Stream: cda to fhir
Topic: comparisons
Jeffrey A. Ford (Jul 06 2018 at 15:15):
I am a complete beginner to all things HL7 and I have been tasked with comparing the FHIR and CDA standards. FHIR is described as a "flexible" application due to the RESTful interface and CDA is static with its read-only structure. While both provide XML document production of patient information exchange and both can interact with external code systems, why would you talk a tried and true CDA user into changing to FHIR? or would you? Your thoughts are most welcomed. Thanks.
Lloyd McKenzie (Jul 06 2018 at 16:03):
CDA isn't read-only per se. CDA documents can be created and, in some cases, updated. However you're correct that they're typically more static than a RESTful interface. It's important to note that FHIR isn't just a RESTful interface - with FHIR you can do messaging, documents and other types of exchange as well as REST. So there isn't anything that CDA can do that FHIR can't do from an architecture perspective. (But there are lots of things FHIR can do that CDA can't do.)
If the comparison is documents vs. REST, Documents give you tight control over human readability with a specific table of contents to navigate the data and strict expectations around rendering. It's also a robust mechanism for persistence where there's an expectation that systems will store all of the data unchanged. It does require more negotiation around interoperability because there's a need to decide what the table of contents should look like and what data should be in the document vs. handled as external references. REST gives you lighter-weight interoperability with minimal negotiation. It also gives you query capabilities, better ability to drive and control workflow, etc.
From a syntax and tooling perspective, FHIR is easier for implementers to work with. It's easier to read, easier to write code for, etc. However, CDA has been around for longer, and in some places, has much deeper market penetration. In a few places, it's mandated by regulation.
There's work underway to support conversion between FHIR and CCDA (which is a lot of what this stream is about)
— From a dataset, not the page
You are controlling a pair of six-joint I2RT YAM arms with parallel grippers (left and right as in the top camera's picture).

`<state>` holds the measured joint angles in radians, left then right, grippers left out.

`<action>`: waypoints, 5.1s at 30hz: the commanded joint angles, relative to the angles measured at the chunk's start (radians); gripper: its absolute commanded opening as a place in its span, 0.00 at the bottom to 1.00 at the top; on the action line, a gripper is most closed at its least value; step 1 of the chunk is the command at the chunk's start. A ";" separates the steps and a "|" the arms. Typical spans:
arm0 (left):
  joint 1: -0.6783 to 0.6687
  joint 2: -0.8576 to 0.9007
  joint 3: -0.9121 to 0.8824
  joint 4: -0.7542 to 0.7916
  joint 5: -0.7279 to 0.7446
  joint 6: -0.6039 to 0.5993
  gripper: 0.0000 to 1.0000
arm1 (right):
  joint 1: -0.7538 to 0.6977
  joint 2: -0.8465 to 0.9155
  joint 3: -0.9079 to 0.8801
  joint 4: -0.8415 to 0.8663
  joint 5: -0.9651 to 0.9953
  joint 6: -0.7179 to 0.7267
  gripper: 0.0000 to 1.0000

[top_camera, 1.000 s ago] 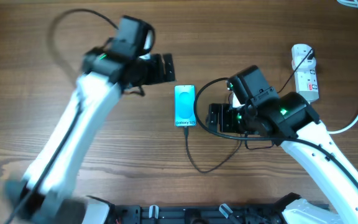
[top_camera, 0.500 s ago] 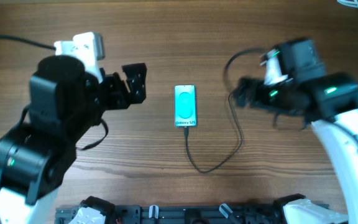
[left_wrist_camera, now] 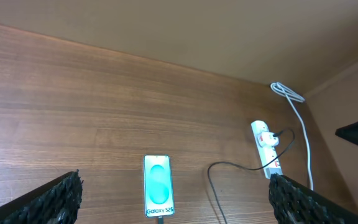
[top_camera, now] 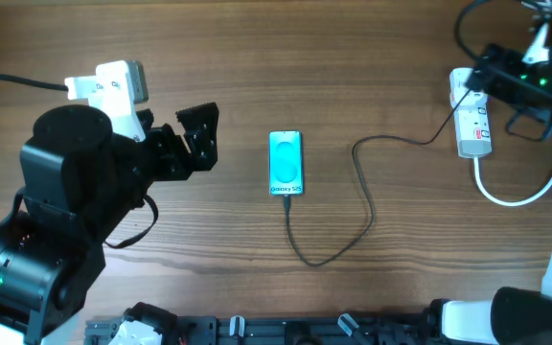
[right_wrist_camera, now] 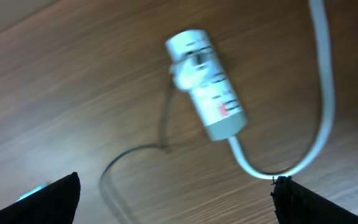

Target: Plug charger to phone and switch on socket

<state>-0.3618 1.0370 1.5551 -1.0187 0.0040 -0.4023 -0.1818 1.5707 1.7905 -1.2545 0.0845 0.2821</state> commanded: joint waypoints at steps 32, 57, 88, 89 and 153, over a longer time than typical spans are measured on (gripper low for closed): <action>0.000 0.035 0.003 -0.001 -0.014 0.002 1.00 | -0.294 0.499 -0.019 0.261 -0.068 0.057 1.00; 0.000 0.035 0.003 -0.001 -0.014 0.002 1.00 | -0.289 0.666 -0.031 0.301 -0.133 0.003 1.00; 0.000 0.035 0.003 -0.001 -0.014 0.002 1.00 | -0.289 0.732 -0.039 0.338 -0.218 0.006 1.00; 0.000 0.035 0.003 -0.001 -0.014 0.002 1.00 | -0.289 0.732 -0.039 0.336 -0.218 0.006 1.00; 0.000 0.035 0.003 -0.001 -0.014 0.002 1.00 | -0.121 -0.265 -0.422 0.137 -0.267 0.022 1.00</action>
<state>-0.3618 1.0695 1.5551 -1.0191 0.0044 -0.4023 -0.3515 1.4364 1.4803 -1.1435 -0.1829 0.2935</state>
Jeffrey A. Ford (Jul 06 2018 at 16:58):
Great! Thanks for the isightful answer. Especially with the mandated via regulation in certain areas. I continue to get my head around where the CDA meets a better use case than FHIR in excanging healthcare attachments/documents. not necessarily messaging per se.
Lloyd McKenzie (Jul 06 2018 at 18:17):
There shouldn't be a situation where CDA meets the use-case better than FHIR because FHIR documents can do everything CDA can do (while being easier to read/implement). The primary reason to go with CDA rather than FHIR would be the support within the implementer community and/or the regulatory requirements. If all of your partners know how to consume CDA and don't know how to consume FHIR, you're going to want to spit out CDA. (Though some implementers might choose to create CDA internally and then convert for external consumption.)
Jeffrey A. Ford (Jul 07 2018 at 14:25):
Great information. Thanks for clearing that up for me!